§ **WORK REQUEST**: Would it be possible to output exactly, and only, the lines below from the one holding "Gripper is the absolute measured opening" to the last line, both included, with every picture left out?

§ **DATASET SECTION**:

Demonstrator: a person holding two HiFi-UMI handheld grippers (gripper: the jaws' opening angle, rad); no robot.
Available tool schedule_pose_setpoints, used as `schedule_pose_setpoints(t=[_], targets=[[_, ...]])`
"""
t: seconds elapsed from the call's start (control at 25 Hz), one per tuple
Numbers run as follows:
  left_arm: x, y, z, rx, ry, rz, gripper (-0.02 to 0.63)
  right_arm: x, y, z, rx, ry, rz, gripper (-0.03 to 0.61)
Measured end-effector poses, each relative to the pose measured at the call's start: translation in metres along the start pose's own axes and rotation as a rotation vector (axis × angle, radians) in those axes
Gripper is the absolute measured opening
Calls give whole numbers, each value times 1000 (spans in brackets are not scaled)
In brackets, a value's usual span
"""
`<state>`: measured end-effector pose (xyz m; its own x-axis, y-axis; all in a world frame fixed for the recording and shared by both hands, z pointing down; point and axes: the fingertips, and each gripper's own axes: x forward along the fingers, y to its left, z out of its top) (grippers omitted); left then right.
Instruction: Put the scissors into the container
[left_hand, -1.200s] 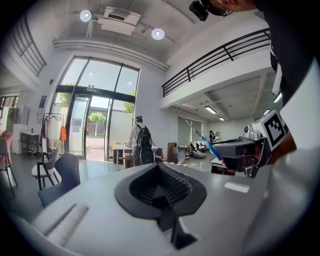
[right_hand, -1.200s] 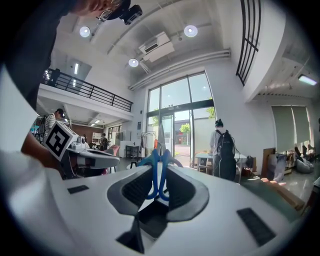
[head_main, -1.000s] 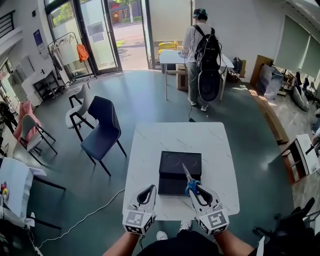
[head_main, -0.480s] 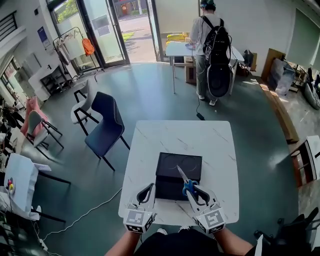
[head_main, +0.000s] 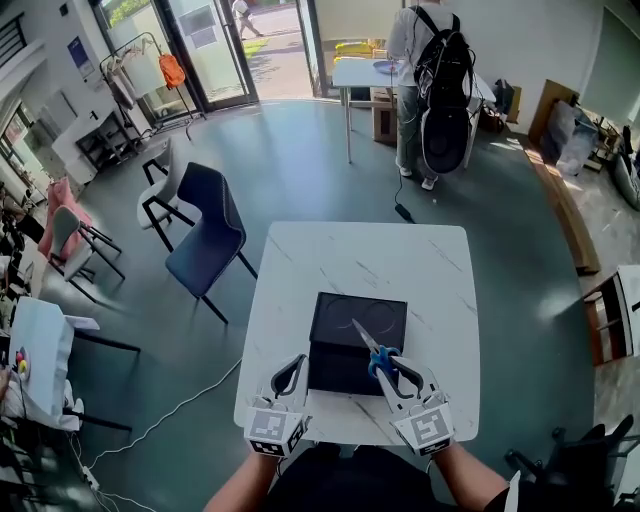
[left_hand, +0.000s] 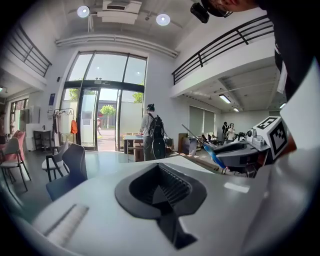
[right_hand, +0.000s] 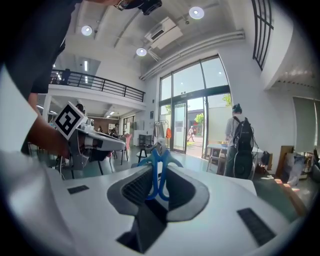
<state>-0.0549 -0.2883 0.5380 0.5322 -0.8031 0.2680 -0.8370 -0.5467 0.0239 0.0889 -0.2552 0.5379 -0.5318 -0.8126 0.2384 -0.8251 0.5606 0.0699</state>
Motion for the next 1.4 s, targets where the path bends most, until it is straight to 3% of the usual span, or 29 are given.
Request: schedule_pose_setpoints(t=[0.48,0.68,0.88,1.4], targets=[[9,19,-12,-16,28,-10,11,25,-1,-38,-120,146,68,86],[13,18,-22,-24,49,-21,9,36,8,-64,-136,239,145,86],[13,24,-28,-27,53,-25,11,47,21,-94,-260,336,206,86],[5,35,-38,-66,67,8,9,69,44,-150,-343,574,364,86]])
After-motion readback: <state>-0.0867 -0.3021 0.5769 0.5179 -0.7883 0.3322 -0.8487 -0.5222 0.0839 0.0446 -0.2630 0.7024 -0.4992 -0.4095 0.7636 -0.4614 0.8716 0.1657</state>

§ **ANSWER TO THIS PROBLEM**:
Gripper is the absolute measured opening
Calls give whole numbers, each value times 1000 (spans in brackets are not scaled)
In brackets, a value's usual span
"""
`<state>`: measured end-effector pose (xyz m; its own x-axis, y-axis; all in a world frame fixed for the recording and shared by both hands, z pointing down; point and axes: the fingertips, and each gripper's own axes: x forward along the fingers, y to its left, z out of its top) (grippers omitted); left then right.
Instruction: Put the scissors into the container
[left_hand, -1.200s] 
[right_hand, -1.200s] 
[head_main, -1.000s] 
[head_main, -0.480s] 
[head_main, +0.000s] 
[left_hand, +0.000s] 
[right_hand, +0.000s] 
<state>-0.0549 -0.2883 0.5380 0.5322 -0.8031 0.2680 -0.8370 -0.5467 0.0239 0.0889 -0.2552 0.5379 -0.5318 -0.8126 0.2384 -0.8251 0.5606 0.0699</state>
Motion for the next 1.4 s, targets where the path bends most, until it is straight to 3% of the usual span, or 29 are given.
Request: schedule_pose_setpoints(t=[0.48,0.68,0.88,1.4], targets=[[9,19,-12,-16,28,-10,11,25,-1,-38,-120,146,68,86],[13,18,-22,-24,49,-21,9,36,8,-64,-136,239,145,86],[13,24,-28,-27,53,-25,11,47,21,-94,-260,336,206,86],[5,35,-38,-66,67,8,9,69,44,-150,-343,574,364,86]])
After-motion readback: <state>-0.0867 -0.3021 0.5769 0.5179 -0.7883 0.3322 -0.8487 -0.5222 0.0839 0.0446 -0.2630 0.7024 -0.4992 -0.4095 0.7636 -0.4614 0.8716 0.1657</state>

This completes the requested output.